Sergej Makovejev 1,*, Babak Kazemi Esfeh 1, François Andrieu 2, Jean-Pierre Raskin 1, Denis Flandre 1 and Valeriya Kilchytska 1
1
ICTEAM Institute, Université catholique de Louvain, 1348 Louvain-la-Neuve, Belgium; E-Mails: babak.kazemiesfeh@uclouvain.be (B.K.E.); jean-pierre.raskin@uclouvain.be (J.-P.R.); denis.flandre@uclouvain.be (D.F.); valeriya.kilchytska@uclouvain.be (V.K.)
2
CEA-Leti, MINATEC Campus, 38054 Grenoble, France; E-Mail: francois.andrieu@st.com
The original of this paper had been presented in IEEE S3S Conference 2013.
*
Author to whom correspondence should be addressed; E-Mail: sergej.makovejev@uclouvain.be; Tel.: +32-10-478-097; Fax: +32-10-472-180.
Received: 28 February 2014; in revised form: 27 June 2014 / Accepted: 8 July 2014 /
Published: 16 July 2014

Abstract

: The global variability of ultra-thin body and buried oxide (UTBB) MOSFETs in subthreshold and off regimes of operation is analyzed. The variability of the off-state drain current, subthreshold slope, drain-induced barrier lowering (DIBL), gate leakage current, threshold voltage and their correlations are considered. Two threshold voltage extraction techniques were used. It is shown that the transconductance over drain current (gm/Id) method is preferable for variability studies. It is demonstrated that the subthreshold drain current variability in short channel devices cannot be described by threshold voltage variability. It is suggested to include the effective body factor incorporating short channel effects in order to properly model the subthreshold drain current variability.
Keywords:
FD SOI; ultra-thin body and buried oxide (UTBB); variability; subthreshold; threshold voltage; short channel effects

1. Introduction

Ultra-thin body and buried oxide (UTBB) technology is promising for future MOSFET nodes due to its short channel effects immunity [1] and low variability [2]. The quantification of global variability improves fabrication process optimization and MOSFET model extraction. Whereas threshold voltage variability has been widely studied [3,4,5], subthreshold variability has received little attention. Characterization of subthreshold variability has become essential nowadays. Design is shifting towards the subthreshold regime for low power applications. Furthermore, the off-state drain current variability is important for stand-by power considerations.

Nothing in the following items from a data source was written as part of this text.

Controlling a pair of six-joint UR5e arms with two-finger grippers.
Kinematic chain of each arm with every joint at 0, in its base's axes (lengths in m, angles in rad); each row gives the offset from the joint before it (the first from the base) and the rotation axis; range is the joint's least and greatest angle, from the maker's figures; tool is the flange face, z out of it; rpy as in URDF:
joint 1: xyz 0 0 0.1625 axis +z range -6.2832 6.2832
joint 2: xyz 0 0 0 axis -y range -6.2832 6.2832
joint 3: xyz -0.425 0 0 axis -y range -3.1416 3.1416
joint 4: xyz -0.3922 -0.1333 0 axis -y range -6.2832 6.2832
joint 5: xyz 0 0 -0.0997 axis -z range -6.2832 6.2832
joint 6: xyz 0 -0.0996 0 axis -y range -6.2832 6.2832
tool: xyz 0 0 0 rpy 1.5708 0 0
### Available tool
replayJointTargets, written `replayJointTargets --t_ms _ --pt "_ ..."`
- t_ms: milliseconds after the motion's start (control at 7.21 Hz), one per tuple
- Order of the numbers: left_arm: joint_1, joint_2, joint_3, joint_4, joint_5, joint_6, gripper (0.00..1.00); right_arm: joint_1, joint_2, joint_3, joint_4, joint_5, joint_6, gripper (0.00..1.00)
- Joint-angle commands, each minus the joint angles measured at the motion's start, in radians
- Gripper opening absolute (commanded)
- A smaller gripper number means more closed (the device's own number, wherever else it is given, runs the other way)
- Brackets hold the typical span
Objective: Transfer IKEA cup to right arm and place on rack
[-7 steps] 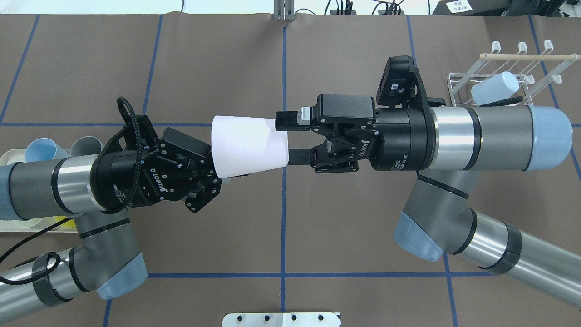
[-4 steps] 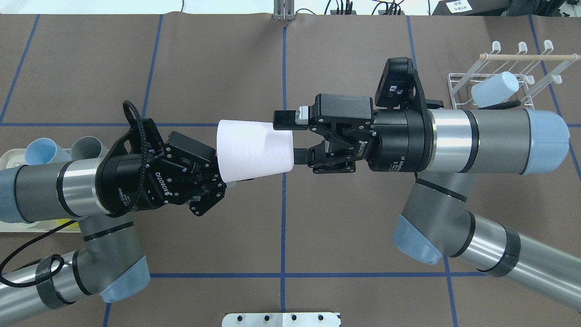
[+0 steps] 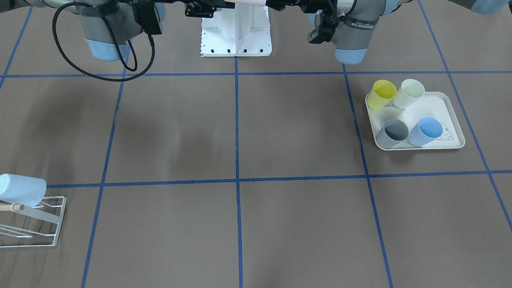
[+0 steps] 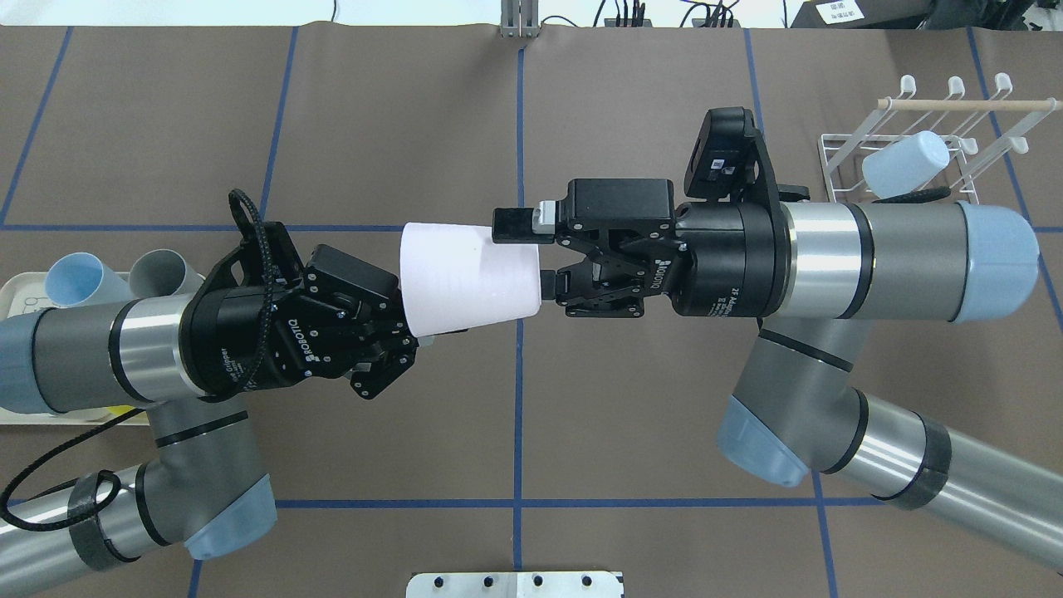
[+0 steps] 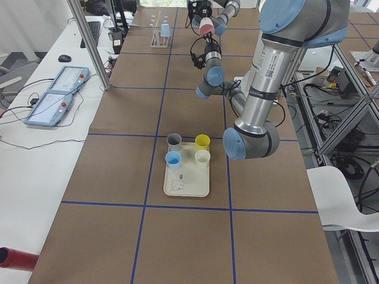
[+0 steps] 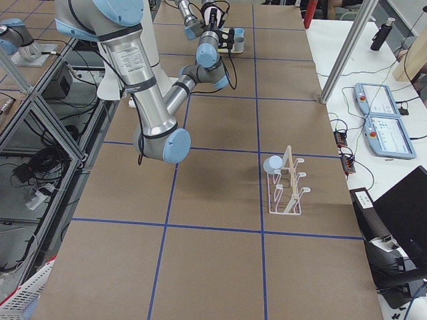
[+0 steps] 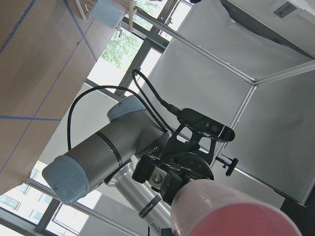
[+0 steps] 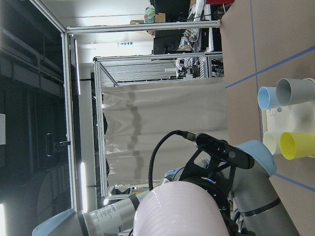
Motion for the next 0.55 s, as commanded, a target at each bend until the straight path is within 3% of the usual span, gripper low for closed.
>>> replayJointTargets --t_ms 0,139,277,416 --pt "0.007 -0.003 0.000 -0.001 0.024 -0.001 0.00 -0.007 0.000 0.000 0.008 -0.011 0.000 0.85" --pt "0.007 -0.002 0.000 -0.001 0.030 -0.001 0.00 -0.010 0.000 0.000 0.010 -0.014 0.000 0.81" --pt "0.007 -0.002 0.000 -0.001 0.031 0.000 0.00 -0.011 0.000 0.002 0.010 -0.014 0.000 0.49" --pt "0.007 0.000 0.000 -0.004 0.031 0.000 0.07 -0.009 -0.003 0.002 0.011 -0.014 0.000 0.27"
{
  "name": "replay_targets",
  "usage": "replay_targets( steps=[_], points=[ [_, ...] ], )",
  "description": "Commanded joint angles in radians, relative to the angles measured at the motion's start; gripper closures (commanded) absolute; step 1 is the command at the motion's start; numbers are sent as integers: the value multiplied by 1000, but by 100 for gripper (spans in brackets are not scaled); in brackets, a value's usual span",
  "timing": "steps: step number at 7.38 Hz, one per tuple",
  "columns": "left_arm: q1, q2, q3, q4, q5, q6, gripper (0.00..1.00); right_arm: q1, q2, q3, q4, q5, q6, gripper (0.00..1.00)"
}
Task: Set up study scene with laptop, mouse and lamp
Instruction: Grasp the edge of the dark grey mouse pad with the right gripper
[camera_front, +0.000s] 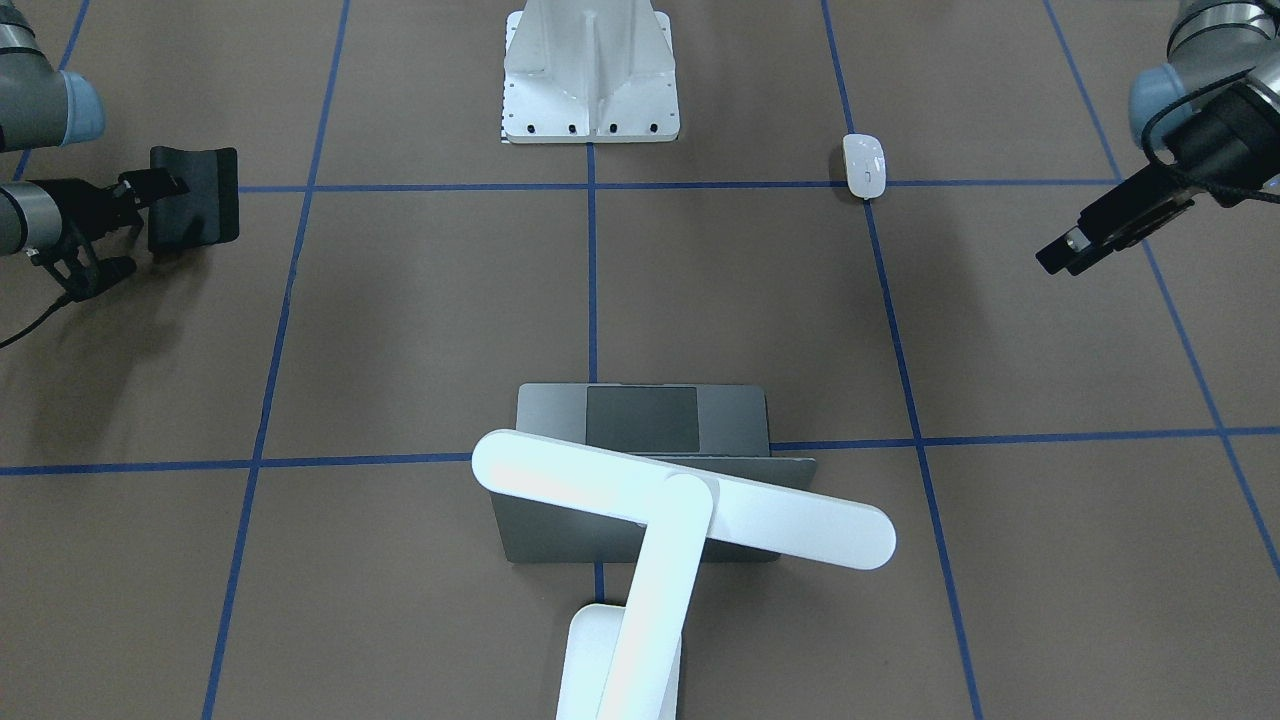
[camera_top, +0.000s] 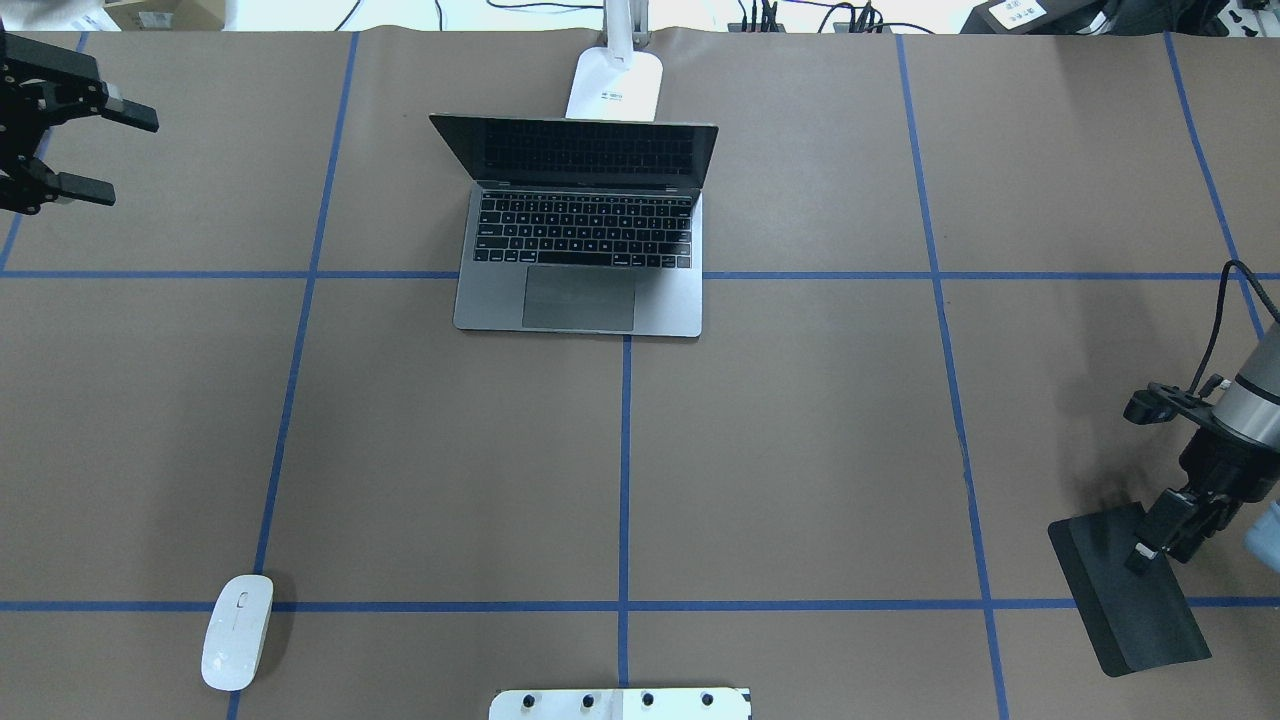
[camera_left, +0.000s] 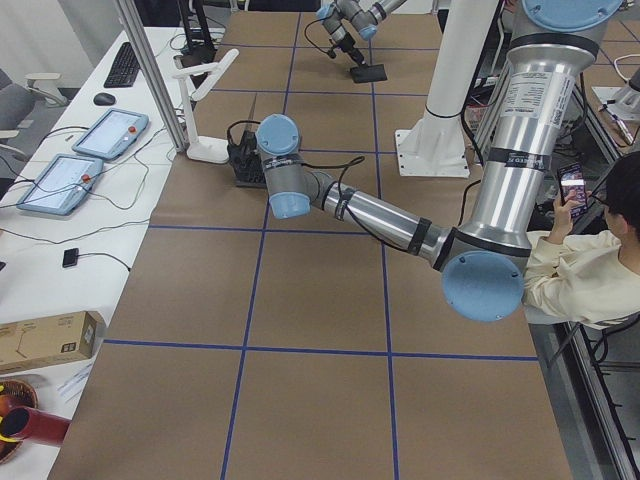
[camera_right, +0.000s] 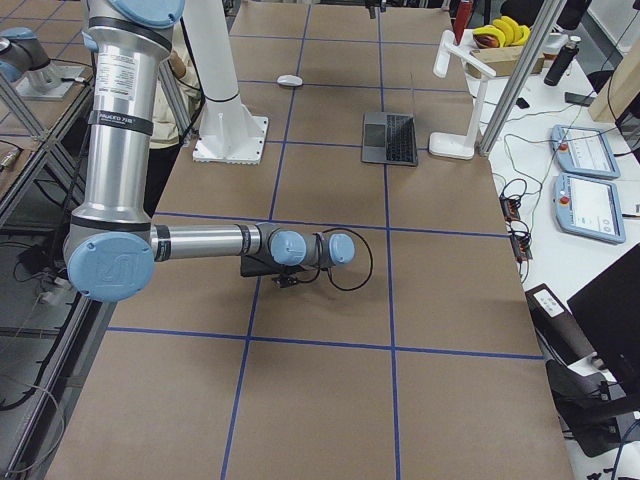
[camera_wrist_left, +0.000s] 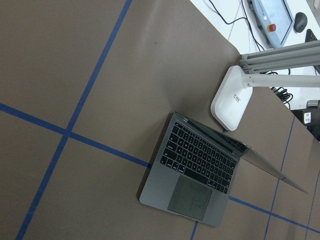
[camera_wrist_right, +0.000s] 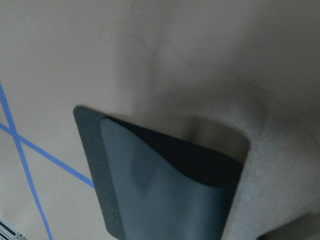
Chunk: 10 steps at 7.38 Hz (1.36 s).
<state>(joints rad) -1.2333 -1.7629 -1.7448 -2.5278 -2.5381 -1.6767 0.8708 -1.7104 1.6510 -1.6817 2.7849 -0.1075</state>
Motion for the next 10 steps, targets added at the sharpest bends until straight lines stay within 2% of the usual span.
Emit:
replay_targets(
  steps=[1,2,4,5,7,8,10],
  points=[
    [-2,0,-1,0,1,0,0,-1,6,3,-3,5,18,7],
    [0,0,-1,0,-1,0,0,-3,8,6,3,10,72,26],
    [0,0,-1,1,1,0,0,-1,9,4,2,5,85,82],
    [0,0,-1,0,-1,0,0,0,8,1,2,2,81,100],
    [0,0,-1,0,-1,2,0,0,8,6,2,-2,83,100],
    [-2,0,7,3,-33,35,0,14,9,16,2,-8,83,100],
    [-15,10,19,3,-50,60,0,124,14,65,-6,-13,91,100]
  ],
)
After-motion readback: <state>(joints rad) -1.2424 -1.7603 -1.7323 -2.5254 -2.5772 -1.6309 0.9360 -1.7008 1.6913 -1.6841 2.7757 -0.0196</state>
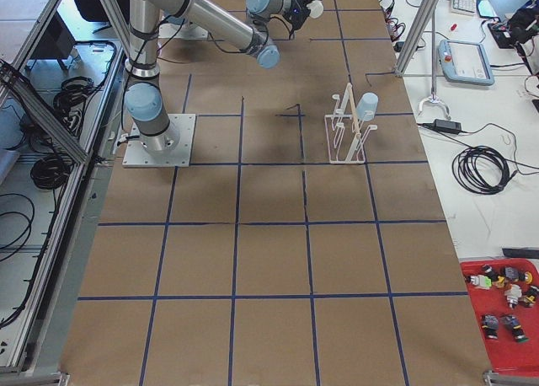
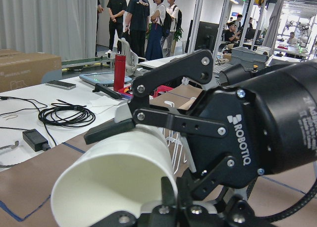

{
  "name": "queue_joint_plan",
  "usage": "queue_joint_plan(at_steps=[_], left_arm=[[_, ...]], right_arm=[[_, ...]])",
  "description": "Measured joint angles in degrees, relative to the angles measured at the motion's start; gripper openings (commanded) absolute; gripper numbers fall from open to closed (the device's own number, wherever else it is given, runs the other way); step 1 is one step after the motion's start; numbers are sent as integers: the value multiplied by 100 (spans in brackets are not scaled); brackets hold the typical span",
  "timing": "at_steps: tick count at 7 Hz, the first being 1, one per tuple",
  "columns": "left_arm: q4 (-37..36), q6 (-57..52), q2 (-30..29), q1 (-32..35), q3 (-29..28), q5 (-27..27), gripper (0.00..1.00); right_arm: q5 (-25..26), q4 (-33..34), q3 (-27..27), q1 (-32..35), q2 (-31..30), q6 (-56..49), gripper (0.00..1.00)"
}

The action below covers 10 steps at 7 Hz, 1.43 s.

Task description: Transfer IKEA cup to right arm and place on rack

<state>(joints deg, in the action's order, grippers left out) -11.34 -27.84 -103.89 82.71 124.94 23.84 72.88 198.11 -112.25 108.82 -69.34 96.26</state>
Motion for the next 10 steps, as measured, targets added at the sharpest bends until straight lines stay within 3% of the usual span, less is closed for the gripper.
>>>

The variability of MOSFET parameters is due to geometry fluctuations, the granularity of materials and doping randomness [6]. Doping randomness affects MOSFET variability through random dopant fluctuations (RDF) in the channel, the source and drain extensions and in the ground plane. Fabrication imperfections cause the variability of device dimensions, such as line edge roughness (LER), as well as Si channel and buried oxide (BOX) thicknesses. The granularity of gate material also contributes to the parameter variability of a device. Typically, the channel of an FD SOI device (including UTBB) is left undoped, thus eradicating RDF in the channel. In general, well-controlled process, small, short channel effects [3] and low series resistance [7] contribute to the low variability of FD SOI [1,2,5,7].

The aim of the study is to perform a qualitative analysis of global subthreshold parameter variability. Such an analysis can be carried out even on devices that are not yet fully optimized from the short channel effects perspective. The parameters of interest for the subthreshold regime are the off-state drain current (Id-off) and gate current (Ig-off), threshold voltage (Vth), subthreshold slope (S) and drain-induced barrier lowering (DIBL). The off-state currents were extracted at gate voltage Vg = 0 V. Absolute values of the correlation coefficients are presented in this work. This paper is an extended version of our previous work [8]. It also incorporates some results from [9]. The data from [9] were improved by doubling the number of characterized devices, thus enhancing statistics.

2. Experimental Details

The devices studied in this work are fully-depleted (FD) silicon-on-insulator (SOI) n-channel MOSFETs fabricated on 25 nm-thick BOX. The top Si layer is 7.5 nm-thick. The channel is left undoped allowing the avoidance of RDF. The n-type ground plane was incorporated below BOX. The equivalent oxide thickness of the gate dielectric is 1.2 nm. Devices with gate lengths Lg from 28 to 88 nm and a gate width Wg of 10 µm are characterized. 106 transistors of each gate length are measured across the wafer. A 3-sigma normality test was carried out to exclude outliers.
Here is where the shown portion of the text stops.